Department of Statistics, Florida State University, Tallahassee, FL, USA.
School of Information, Florida State University, Tallahassee, FL, USA.
Database (Oxford). 2019 Jan 1;2019:bay138. doi: 10.1093/database/bay138.
Information about the interactions between chemical compounds and proteins is indispensable for understanding the regulation of biological processes and the development of therapeutic drugs. Manually extracting such information from biomedical literature is very time and resource consuming. In this study, we propose a computational method to automatically extract chemical-protein interactions (CPIs) from a given text. Our method extracts CPI pairs and CPI triplets from sentences, where a CPI pair consists of a chemical compound and a protein name, and a CPI triplet consists of a CPI pair along with an interaction word describing their relationship. We extracted a diverse set of features from sentences that were used to build multiple machine learning models. Our models contain both simple features, which can be directly computed from sentences, and more sophisticated features derived using sentence structure analysis techniques. For example, one set of features was extracted based on the shortest paths between the CPI pairs or among the CPI triplets in the dependency graphs obtained from sentence parsing. We designed a three-stage approach to predict the multiple categories of CPIs. Our method performed the best among systems that use non-deep learning methods and outperformed several deep-learning-based systems in the track 5 of the BioCreative VI challenge. The features we designed in this study are informative and can be applied to other machine learning methods including deep learning.
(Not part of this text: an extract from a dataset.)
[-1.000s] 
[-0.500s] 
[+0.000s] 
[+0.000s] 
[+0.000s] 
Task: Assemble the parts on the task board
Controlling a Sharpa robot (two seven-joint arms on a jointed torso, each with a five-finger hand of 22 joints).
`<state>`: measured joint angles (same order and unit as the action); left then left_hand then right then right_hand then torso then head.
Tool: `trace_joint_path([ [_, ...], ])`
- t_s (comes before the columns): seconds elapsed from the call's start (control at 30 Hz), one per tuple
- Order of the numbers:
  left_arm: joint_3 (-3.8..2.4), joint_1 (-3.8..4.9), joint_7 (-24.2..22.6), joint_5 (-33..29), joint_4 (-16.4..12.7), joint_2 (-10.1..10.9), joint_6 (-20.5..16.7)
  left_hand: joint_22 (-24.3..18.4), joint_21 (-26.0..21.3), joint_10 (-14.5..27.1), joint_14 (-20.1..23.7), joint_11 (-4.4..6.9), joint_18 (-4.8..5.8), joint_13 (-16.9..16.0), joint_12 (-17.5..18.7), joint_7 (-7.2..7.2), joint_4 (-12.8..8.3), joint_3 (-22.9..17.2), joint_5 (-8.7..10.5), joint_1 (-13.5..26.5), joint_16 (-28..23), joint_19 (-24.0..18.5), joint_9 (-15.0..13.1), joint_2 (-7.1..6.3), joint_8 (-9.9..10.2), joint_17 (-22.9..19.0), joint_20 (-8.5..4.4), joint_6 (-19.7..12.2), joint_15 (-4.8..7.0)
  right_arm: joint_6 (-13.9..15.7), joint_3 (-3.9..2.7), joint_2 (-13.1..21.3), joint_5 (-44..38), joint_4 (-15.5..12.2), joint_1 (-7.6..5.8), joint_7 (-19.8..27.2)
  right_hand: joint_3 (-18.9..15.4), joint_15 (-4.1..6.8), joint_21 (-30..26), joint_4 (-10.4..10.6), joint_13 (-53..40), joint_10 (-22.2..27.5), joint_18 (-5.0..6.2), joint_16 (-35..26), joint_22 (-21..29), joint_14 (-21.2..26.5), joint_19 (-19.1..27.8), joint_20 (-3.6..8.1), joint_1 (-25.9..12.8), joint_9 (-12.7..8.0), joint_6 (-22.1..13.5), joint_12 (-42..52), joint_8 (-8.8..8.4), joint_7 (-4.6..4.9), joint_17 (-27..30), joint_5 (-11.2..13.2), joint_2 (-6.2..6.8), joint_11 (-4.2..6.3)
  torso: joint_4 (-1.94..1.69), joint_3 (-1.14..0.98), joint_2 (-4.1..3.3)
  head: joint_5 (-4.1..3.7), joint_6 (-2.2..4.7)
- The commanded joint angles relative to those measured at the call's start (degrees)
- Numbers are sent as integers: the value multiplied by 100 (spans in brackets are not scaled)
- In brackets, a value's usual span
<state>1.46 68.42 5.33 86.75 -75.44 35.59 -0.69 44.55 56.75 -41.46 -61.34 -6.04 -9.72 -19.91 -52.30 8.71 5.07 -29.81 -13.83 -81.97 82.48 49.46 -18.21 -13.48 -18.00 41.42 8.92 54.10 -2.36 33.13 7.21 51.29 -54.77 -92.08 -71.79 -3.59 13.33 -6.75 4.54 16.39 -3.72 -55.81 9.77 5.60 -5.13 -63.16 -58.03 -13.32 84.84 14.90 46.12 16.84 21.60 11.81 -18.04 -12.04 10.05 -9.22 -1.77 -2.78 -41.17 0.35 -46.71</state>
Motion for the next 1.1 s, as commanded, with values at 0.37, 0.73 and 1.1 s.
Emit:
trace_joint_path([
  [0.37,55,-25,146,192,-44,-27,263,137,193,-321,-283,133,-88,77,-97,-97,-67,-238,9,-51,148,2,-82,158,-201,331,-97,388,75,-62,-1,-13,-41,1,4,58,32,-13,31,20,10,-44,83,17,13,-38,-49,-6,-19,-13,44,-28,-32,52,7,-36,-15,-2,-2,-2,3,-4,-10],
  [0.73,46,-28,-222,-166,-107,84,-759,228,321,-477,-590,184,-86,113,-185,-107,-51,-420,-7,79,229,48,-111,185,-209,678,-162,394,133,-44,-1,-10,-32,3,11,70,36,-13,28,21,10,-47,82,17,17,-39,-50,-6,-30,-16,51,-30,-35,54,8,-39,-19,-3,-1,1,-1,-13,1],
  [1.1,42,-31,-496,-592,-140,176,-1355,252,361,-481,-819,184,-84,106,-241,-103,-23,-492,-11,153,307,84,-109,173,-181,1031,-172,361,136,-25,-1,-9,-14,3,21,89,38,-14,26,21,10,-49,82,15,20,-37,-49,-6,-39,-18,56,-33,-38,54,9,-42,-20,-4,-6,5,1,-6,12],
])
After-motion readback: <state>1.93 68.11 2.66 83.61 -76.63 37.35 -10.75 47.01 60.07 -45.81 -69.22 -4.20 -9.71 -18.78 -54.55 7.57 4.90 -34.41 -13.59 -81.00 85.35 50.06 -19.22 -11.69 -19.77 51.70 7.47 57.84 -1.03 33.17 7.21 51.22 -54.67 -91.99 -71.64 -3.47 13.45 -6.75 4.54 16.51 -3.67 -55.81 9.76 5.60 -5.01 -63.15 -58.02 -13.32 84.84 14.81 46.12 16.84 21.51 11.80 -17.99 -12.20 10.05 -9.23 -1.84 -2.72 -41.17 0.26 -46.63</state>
有关化合物和蛋白质相互作用的信息对于理解生物过程的调控和治疗药物的开发是不可或缺的。从生物医学文献中手动提取这些信息非常耗时耗力。在这项研究中,我们提出了一种从给定文本中自动提取化学-蛋白质相互作用(CPI)的计算方法。我们的方法从句子中提取 CPI 对和 CPI 三胞胎,其中 CPI 对由化合物和蛋白质名称组成,CPI 三胞胎由 CPI 对以及描述它们关系的相互作用词组成。我们从句子中提取了一组多样化的特征,用于构建多个机器学习模型。我们的模型包含简单特征和更复杂的特征,简单特征可以直接从句子中计算得出,而复杂特征则是使用句子结构分析技术从句子中提取的。例如,一组特征是基于从句子解析得到的依存关系图中 CPI 对之间或 CPI 三胞胎之间的最短路径提取的。我们设计了一个三阶段方法来预测多种 CPI 类别。在 BioCreative VI 挑战赛的第 5 轮中,我们的方法在使用非深度学习方法的系统中表现最好,并且优于几个基于深度学习的系统。我们在这项研究中设计的特征是信息丰富的,可以应用于包括深度学习在内的其他机器学习方法。